Motorola Moto G5 Plus Review


Lenovo’s Moto G5 Plus again reaches for the top price performance – but has to admit a narrow defeat. The mid-range mobile phone combines solid all-round performance, appealing workmanship and a current Android version – but fails in the camera test. The strongest competition currently comes from our own company.


Long battery life
Good workmanship
fingerprint scanner
Almost unchanged Android version


Weak camera
No notification LED

Moto G5 Plus: Lenovo introduces an aluminium housing

For the first time Lenovo wraps the Motos in an elegant aluminium dress and wants to satisfy fans of high-quality cases with this step. Optically this is unquestionably successful, the matt metal back is more attractive than its plastic predecessors. The smartphone fits comfortably in the hand, but the frame offers more support than the smooth back. Some might be bothered by the discreetly projecting Moto logo, as it is a bit sharp-edged. Unfortunately, the device is not watertight.
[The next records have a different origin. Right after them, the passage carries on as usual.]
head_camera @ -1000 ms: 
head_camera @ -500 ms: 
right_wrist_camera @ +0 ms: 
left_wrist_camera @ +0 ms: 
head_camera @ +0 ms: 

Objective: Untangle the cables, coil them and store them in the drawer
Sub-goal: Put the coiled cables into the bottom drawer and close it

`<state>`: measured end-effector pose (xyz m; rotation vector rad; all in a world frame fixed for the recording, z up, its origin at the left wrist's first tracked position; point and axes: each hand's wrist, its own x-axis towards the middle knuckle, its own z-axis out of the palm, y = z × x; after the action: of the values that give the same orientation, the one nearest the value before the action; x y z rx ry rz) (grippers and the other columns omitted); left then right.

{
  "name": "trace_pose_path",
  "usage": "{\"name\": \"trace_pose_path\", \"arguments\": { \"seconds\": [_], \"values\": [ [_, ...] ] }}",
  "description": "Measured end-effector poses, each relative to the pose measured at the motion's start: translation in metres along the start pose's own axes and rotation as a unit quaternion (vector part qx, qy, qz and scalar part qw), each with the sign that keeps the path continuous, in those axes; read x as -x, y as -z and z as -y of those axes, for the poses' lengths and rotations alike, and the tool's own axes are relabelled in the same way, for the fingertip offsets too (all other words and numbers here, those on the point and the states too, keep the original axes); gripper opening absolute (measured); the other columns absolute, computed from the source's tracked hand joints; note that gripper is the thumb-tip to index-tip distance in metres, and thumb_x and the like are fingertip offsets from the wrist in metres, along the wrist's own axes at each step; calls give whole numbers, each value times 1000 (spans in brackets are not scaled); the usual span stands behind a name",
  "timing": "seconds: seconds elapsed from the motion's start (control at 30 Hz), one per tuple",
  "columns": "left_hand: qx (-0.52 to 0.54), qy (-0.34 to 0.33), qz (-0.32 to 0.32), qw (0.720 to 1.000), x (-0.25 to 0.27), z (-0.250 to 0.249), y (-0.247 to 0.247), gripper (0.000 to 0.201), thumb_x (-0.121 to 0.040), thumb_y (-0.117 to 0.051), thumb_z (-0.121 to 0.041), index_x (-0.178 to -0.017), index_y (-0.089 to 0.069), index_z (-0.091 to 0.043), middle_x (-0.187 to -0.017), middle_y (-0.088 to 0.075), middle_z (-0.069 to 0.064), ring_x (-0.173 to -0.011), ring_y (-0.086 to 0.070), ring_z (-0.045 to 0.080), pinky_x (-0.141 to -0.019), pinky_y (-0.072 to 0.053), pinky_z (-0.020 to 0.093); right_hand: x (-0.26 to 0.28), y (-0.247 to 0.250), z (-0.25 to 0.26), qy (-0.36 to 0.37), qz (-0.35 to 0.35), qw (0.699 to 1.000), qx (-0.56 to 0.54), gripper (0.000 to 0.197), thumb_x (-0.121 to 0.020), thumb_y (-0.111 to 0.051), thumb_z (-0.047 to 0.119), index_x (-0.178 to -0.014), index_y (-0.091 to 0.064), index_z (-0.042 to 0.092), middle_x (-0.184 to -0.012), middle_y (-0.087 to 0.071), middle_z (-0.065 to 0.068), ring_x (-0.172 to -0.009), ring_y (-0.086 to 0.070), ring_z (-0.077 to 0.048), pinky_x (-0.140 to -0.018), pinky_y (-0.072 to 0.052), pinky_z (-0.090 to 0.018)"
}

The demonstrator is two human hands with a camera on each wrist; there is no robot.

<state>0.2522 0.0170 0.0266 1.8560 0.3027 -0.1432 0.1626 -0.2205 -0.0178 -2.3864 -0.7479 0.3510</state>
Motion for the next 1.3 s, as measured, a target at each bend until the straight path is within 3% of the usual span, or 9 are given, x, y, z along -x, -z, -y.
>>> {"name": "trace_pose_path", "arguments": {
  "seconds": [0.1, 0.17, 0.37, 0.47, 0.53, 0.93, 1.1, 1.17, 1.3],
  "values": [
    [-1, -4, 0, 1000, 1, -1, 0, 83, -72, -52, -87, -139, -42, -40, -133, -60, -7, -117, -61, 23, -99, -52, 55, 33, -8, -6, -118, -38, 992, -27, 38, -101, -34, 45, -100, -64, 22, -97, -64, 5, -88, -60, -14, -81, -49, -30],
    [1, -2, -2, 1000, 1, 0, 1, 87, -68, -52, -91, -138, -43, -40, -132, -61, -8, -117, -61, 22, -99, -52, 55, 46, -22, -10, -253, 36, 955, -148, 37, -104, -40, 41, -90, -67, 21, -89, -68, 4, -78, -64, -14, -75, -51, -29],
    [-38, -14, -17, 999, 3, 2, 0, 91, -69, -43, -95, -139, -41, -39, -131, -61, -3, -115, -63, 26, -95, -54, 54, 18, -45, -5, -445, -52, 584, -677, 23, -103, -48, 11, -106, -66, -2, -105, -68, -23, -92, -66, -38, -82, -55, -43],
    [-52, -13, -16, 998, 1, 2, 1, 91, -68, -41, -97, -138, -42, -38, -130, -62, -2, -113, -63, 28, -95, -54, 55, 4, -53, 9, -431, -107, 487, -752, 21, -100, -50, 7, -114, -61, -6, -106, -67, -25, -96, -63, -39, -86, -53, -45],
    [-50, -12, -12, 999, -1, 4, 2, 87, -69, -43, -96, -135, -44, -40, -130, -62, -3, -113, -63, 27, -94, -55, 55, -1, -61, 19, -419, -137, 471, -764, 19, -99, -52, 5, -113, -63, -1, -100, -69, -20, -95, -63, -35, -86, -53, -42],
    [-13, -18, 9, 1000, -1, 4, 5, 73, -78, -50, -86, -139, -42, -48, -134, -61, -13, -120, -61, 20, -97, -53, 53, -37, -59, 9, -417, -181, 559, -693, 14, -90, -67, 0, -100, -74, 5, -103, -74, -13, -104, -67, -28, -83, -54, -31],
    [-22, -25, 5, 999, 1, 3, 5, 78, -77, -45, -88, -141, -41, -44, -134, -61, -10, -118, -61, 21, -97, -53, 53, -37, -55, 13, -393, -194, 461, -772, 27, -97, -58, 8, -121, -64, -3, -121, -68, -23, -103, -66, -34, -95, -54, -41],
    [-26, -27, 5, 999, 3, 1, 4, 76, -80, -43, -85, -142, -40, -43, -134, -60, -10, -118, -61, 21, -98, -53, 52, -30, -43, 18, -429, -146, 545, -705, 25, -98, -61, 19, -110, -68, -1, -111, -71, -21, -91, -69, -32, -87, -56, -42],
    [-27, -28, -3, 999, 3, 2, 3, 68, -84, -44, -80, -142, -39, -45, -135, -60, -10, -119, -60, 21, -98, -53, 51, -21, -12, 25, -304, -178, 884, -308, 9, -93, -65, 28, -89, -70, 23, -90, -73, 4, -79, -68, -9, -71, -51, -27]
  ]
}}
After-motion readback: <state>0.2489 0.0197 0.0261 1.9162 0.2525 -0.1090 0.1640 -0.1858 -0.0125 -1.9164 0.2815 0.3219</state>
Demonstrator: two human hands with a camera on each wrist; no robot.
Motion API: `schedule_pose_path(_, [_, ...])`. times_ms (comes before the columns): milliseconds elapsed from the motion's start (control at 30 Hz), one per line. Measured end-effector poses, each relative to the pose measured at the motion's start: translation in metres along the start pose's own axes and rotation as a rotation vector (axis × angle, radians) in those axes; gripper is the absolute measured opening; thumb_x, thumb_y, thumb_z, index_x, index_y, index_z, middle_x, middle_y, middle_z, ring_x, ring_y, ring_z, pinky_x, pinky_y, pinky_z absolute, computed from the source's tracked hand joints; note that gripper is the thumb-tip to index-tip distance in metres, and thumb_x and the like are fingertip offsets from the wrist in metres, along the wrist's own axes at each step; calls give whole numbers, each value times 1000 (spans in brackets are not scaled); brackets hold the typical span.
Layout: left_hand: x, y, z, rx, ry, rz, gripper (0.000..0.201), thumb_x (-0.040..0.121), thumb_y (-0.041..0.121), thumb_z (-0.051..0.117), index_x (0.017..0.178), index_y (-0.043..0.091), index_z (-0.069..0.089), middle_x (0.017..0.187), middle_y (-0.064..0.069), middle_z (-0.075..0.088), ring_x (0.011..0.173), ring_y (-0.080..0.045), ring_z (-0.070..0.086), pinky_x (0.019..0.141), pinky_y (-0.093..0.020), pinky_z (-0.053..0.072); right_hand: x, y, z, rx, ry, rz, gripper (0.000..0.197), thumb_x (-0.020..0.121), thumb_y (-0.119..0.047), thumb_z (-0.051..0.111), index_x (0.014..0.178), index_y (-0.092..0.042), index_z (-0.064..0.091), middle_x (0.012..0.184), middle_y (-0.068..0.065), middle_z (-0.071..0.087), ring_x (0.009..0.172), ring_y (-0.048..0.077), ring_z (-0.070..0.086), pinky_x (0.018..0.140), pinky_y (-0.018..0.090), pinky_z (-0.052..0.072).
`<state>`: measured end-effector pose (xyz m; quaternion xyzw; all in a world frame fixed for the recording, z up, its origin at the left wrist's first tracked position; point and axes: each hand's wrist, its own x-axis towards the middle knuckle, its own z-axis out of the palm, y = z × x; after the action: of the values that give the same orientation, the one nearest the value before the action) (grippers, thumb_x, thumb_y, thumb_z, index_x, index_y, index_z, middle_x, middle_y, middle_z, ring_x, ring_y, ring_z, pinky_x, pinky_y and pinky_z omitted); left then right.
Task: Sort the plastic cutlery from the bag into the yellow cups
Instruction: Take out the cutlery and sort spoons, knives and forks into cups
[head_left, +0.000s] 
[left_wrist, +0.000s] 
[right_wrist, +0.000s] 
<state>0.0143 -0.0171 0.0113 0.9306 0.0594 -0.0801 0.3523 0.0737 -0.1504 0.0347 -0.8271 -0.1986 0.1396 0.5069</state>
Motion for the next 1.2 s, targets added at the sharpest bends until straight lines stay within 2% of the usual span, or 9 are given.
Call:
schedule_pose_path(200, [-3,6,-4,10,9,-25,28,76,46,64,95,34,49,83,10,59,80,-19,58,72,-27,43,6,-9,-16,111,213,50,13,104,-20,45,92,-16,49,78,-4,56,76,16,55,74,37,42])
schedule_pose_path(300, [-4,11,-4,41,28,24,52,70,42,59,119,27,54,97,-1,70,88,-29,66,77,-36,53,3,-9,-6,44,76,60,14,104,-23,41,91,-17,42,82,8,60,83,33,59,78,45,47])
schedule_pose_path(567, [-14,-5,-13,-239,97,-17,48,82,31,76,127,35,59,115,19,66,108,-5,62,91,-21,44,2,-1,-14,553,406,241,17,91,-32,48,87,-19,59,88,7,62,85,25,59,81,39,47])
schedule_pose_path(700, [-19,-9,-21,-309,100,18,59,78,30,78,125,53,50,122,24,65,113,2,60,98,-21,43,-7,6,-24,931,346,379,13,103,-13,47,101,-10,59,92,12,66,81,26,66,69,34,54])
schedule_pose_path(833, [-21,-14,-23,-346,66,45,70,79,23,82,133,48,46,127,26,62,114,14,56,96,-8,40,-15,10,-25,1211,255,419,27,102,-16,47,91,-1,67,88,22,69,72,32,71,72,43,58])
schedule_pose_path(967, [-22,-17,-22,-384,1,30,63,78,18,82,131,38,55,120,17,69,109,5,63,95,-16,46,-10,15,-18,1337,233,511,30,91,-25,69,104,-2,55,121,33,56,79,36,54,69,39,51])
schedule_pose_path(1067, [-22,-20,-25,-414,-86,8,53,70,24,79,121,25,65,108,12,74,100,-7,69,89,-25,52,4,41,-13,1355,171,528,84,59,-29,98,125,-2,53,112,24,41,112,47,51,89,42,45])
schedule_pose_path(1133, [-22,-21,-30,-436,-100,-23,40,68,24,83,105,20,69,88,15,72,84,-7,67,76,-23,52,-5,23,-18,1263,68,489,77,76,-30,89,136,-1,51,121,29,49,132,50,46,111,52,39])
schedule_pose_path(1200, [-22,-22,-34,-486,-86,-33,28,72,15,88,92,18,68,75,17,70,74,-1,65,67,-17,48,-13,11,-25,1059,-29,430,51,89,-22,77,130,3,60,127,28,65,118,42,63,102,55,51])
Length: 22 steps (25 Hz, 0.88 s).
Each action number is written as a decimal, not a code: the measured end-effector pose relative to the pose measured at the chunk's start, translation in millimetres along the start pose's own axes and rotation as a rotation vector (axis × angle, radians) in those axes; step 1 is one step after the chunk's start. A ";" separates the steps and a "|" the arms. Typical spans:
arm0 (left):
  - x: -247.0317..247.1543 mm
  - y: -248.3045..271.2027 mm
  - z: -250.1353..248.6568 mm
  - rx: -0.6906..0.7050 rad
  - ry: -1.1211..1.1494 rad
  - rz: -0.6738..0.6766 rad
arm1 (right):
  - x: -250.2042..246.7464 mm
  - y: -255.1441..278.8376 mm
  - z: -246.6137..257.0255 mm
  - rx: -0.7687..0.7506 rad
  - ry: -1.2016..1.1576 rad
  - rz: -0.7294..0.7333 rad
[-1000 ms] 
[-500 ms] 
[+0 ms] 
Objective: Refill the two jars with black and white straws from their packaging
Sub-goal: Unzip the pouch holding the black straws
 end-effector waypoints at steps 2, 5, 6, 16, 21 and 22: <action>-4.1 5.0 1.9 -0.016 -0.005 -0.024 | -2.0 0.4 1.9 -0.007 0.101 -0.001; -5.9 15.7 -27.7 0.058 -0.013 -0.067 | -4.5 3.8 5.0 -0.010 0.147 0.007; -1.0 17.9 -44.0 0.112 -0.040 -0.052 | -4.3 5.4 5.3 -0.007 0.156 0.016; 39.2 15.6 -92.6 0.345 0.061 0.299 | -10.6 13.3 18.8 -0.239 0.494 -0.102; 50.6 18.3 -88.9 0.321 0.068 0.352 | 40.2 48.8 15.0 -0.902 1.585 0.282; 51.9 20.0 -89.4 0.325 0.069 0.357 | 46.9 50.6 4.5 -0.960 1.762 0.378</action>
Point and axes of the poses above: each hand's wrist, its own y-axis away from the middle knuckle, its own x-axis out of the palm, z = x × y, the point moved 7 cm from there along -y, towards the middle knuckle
The strength of the Moto G5 Plus is the great battery life

The very long battery life is really fun. The 3,000-milliampere-hour battery takes the Moto G5 Plus above the 10-hour threshold in an online runtime test. In everyday use, the mobile phone will reliably accompany most users through the day. But it goes even better: The big endurance runners in our best mobile phone list come to about 13 hours.

We also like the user interface, which is based on the native Android design and responds very quickly to input despite the midrange processor. The device also acknowledges scrolling on long web pages with smooth and even gliding of the image. Lenovo installs the latest Android 7, wants to play important patches regularly for a while, but unfortunately not monthly.

Fingerprint scanner with Handlings-Plus

Like the Moto G4 Plus, the G5 Plus also has a fingerprint scanner on the front, which unfortunately does not serve as a home button in the standard setting. Accordingly, above the lower device frame a black band with software keys occupies some screen area again.

That can be changed this time: Via the Moto app, users can hide the software bar under “Action | One-button control” and integrate the three functions into the fingerprint scanner button. A tap then triggers the home function, a wipe from the side opens the app changer or instructs the system to go back one step. This may feel a bit fiddly at first, but it is a practical addition.

Striking photo weakness

However, we don’t like the photo quality – no matter if it’s daylight or twilight. The Moto G5 Plus puts a powerful soft focus over the 12-megapixel camera to reduce image noise and artifacts, but ruins many details. In one of our laboratory photographs of a fine yarn, the individual threads are barely visible. At dim light the quality decreases again, but here a lot of cams fail in cheaper models.

Solid display, neat equipment

The display is 5.2 inches diagonal, but not huge. Lenovo strikes a good balance between image area and manageability. Thanks to Full HD resolution, the image sharpness is at a top level. With around 450 cd/m², the Moto G5 Plus does not shine extraordinarily brightly, but it is usually enough to recognize contents outside. Moto users have to do without a status LED to display messages. To do this, the phone turns on briefly when you take it in your hand and displays the number of missed events on the screen.

Lenovo sells the device with a nominal 32 GByte of memory, of which 23 GByte are still free. If you want more, simply expand it with a memory card. A dual SIM function and LTE support are also on board. Fast AC WLAN is missing.

The Moto G5 Plus is available in grey and gold at a recommended retail price of around €285. With our price comparison Bestcheck you get it a little cheaper.